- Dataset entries
○ ○ ○ ○ ○

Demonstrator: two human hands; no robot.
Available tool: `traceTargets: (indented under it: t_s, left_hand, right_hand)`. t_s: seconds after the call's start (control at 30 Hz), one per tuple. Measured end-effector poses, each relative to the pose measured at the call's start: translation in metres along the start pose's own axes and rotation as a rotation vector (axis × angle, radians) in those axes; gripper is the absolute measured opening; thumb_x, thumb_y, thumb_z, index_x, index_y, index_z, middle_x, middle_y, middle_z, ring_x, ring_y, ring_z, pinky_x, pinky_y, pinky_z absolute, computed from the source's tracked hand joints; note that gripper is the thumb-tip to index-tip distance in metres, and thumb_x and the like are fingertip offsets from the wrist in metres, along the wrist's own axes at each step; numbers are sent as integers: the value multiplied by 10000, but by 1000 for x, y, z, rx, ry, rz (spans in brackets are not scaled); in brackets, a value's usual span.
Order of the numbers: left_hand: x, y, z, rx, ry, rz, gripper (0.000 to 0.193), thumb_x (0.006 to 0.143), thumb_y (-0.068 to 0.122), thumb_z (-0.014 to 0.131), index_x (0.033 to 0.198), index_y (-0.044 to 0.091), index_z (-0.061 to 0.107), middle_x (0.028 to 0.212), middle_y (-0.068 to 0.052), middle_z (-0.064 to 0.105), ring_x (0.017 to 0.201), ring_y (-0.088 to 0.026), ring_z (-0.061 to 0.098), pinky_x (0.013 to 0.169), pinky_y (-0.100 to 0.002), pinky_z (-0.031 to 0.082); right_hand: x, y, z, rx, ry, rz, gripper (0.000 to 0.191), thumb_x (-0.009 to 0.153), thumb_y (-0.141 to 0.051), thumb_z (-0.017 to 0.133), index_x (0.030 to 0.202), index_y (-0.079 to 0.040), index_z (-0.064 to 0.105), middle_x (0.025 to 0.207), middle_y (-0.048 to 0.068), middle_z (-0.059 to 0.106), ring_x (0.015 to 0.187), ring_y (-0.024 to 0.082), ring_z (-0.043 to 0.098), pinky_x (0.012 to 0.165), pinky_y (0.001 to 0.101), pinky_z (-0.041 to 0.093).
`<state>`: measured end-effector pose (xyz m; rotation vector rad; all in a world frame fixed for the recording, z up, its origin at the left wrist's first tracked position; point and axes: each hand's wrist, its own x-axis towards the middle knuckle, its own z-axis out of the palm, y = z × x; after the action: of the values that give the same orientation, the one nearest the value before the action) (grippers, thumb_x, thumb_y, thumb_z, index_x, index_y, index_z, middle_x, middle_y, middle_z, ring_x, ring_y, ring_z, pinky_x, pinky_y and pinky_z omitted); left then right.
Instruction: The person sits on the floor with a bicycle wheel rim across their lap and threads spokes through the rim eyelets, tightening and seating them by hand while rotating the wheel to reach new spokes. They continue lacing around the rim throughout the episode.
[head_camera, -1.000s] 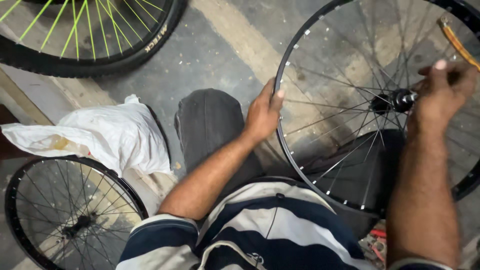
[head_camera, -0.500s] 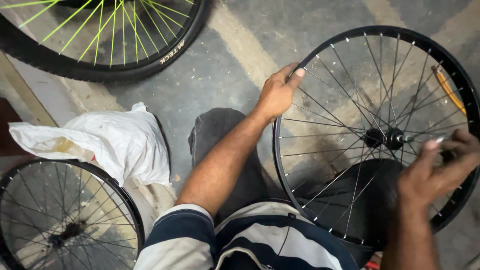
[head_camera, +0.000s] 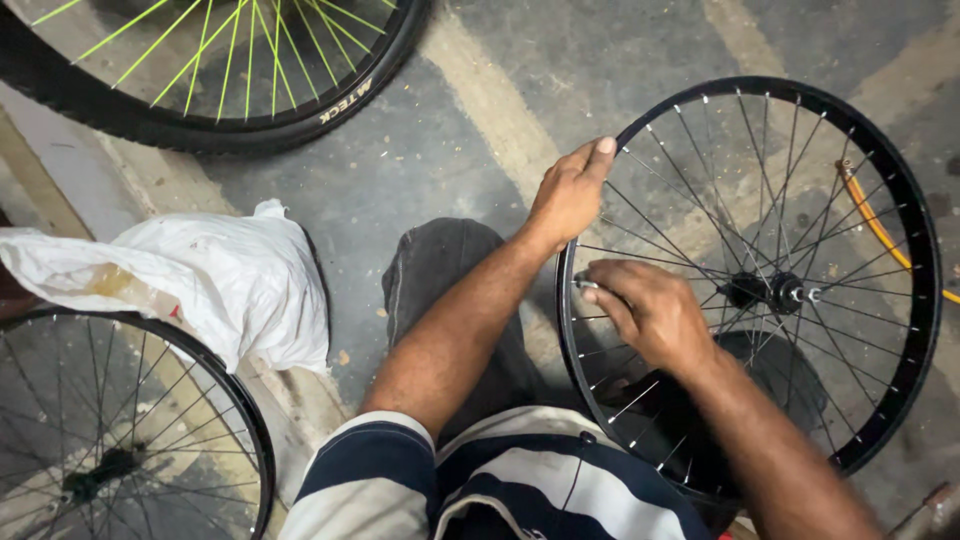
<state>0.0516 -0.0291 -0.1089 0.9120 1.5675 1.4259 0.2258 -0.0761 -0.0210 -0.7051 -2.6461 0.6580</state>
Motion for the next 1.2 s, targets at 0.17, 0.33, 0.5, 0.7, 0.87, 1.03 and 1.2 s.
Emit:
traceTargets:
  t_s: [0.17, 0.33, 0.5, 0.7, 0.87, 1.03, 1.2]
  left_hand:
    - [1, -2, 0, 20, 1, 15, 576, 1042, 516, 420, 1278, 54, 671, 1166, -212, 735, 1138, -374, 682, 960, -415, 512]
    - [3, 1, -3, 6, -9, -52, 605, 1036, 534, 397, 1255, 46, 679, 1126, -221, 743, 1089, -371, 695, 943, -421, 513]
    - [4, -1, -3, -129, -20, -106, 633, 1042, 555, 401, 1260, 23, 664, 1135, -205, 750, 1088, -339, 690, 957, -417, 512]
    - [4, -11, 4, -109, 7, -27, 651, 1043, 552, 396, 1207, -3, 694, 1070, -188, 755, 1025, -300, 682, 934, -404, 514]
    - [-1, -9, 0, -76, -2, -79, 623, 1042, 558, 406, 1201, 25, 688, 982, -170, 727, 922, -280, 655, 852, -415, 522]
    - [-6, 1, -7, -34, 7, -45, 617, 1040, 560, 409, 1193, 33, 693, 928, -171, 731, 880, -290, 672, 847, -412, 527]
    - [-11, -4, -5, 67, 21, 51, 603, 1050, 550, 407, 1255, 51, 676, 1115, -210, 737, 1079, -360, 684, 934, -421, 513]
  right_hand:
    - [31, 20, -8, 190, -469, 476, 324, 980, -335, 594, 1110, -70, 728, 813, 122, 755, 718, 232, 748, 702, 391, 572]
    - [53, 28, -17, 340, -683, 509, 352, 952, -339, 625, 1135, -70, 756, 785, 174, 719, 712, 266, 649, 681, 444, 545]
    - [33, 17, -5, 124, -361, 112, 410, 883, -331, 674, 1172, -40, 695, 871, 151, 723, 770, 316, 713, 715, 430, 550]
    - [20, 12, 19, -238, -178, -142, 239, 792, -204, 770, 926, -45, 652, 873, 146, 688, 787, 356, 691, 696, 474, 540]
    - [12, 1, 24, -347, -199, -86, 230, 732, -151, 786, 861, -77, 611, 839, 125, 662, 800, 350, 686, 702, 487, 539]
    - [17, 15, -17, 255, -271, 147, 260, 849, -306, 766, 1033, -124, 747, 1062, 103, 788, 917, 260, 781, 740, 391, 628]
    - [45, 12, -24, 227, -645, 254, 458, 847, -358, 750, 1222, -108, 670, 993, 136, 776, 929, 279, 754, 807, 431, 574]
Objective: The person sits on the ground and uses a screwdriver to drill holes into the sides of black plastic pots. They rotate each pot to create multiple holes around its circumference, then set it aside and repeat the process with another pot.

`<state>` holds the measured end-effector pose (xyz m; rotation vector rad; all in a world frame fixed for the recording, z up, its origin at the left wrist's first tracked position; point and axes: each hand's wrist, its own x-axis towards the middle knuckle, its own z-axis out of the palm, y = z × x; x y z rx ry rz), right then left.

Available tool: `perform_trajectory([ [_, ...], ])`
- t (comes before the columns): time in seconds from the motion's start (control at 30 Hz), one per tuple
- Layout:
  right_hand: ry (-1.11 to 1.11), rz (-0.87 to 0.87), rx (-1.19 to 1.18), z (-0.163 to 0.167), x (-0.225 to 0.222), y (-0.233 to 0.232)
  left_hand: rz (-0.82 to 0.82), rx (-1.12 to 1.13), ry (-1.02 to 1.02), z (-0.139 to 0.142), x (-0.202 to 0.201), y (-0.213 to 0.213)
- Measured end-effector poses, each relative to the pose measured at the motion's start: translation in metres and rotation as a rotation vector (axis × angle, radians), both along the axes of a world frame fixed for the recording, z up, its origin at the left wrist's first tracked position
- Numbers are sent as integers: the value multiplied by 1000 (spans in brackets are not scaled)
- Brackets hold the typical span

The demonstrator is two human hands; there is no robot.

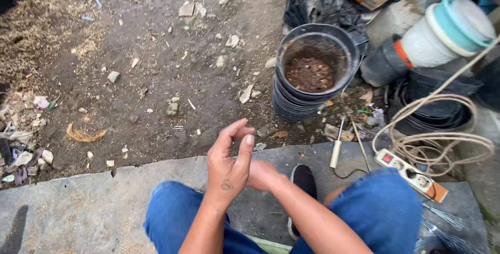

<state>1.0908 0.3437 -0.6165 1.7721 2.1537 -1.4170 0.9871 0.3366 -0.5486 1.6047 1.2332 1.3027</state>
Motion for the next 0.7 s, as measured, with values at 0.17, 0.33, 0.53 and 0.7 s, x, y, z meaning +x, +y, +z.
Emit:
perform_trajectory([
  [0.17, 248, -253, 442, 59, 57, -27, -104, 17, 40, 22, 28, -44],
  [0.33, 387, -556, 431, 83, 125, -58, -156, 271, 270, 72, -14, -49],
  [0.53, 348, -837, 487, 73, 216, -11, -249, 368, 396, 74, -15, -24],
  [0.7, 264, -956, 527, 84, 243, 54, -335, 401, 361, 60, 3, -8],
])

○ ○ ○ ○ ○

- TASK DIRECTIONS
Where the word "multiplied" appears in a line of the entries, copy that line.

- RESPONSE
Available tool: `traceTargets: (indented under it: t_s, left_hand, right_hand)`. t_s: seconds after the call's start (control at 30 Hz), one per tuple. Measured end-effector poses, each relative to the pose measured at the call's start: translation in metres along the start pose's own axes and rotation as a rotation vector (axis × angle, radians) in those axes; gripper is the absolute measured opening; thumb_x, thumb_y, thumb_z, index_x, index_y, index_z, middle_x, middle_y, middle_z, ring_x, ring_y, ring_z, pinky_x, pinky_y, pinky_z absolute, computed from the source's tracked hand joints; note that gripper is the thumb-tip to index-tip distance in metres, and thumb_x and the like are fingertip offsets from the wrist in metres, along the wrist's own axes at each step; numbers are sent as integers: the value multiplied by 10000, but by 1000 for x, y, z, rx, ry, rz (spans in brackets are not scaled); in brackets, a value's usual span.
- Numbers are sent as integers: the value multiplied by 1000 (spans in brackets are not scaled)

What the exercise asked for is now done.